Roh shared this information with Live Science via email.
What does this mean for anti-aging drugs?
Although senolytics can slow down healing in the skin and lungs, some labs have discovered that they can speed up the healing of fractured bones. What’s the deal?
“Is bone any different to skin and lung? It could be, ” said Sundeep KhoslaMayo Clinic’s Osteoporosis, Bone Biology Laboratory leader, who was responsible for overseeing One of the earlier bone studies. Khosla prefers a different hypothesis.
Researchers gave the senolytics daily in the skin and lung studies. However, the breaks between doses were shorter in bone studies.

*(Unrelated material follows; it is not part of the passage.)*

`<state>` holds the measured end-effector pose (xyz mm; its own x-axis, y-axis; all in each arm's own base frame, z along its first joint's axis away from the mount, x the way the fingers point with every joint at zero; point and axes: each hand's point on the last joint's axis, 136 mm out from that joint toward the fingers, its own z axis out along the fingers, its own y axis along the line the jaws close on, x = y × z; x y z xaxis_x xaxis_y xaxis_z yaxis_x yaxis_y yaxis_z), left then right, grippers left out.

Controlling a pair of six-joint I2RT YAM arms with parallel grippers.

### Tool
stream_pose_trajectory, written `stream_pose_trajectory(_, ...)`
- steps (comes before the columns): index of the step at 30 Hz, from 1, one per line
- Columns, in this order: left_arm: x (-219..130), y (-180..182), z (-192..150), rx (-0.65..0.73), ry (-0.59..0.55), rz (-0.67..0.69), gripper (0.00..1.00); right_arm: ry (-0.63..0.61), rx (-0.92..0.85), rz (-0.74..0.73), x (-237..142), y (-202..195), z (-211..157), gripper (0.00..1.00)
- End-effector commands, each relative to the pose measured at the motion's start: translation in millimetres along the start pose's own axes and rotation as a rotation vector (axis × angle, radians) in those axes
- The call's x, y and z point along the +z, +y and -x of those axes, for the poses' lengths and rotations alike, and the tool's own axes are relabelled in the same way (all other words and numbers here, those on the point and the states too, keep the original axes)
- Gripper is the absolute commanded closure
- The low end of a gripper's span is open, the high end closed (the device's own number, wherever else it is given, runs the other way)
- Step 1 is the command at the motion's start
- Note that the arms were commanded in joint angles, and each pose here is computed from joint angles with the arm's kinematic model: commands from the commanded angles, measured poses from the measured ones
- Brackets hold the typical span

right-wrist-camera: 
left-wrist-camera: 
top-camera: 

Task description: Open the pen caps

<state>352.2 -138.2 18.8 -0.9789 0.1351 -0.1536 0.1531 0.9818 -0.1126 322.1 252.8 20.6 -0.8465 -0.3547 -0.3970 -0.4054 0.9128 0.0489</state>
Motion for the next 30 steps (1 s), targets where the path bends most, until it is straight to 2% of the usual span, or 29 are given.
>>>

Khosla suggested that this strategy might hit the therapeutic sweet spot “where there’s enough inflammation to repair but not so much that you’re actually starting seeing negative effects.”
He said, “In terms clinical development of therapeutics the devil will be in the dosing.”
Khosla said that the study raises questions about which types of zombie cells senolytics are most effective at targeting.
Peng stated that senescence can be described as a dial rather than an on/off switch. Therefore, the spectrum of senescent cells is from least to most.
Peng and his collaborators are currently investigating the effects of zombies in old mice on healing.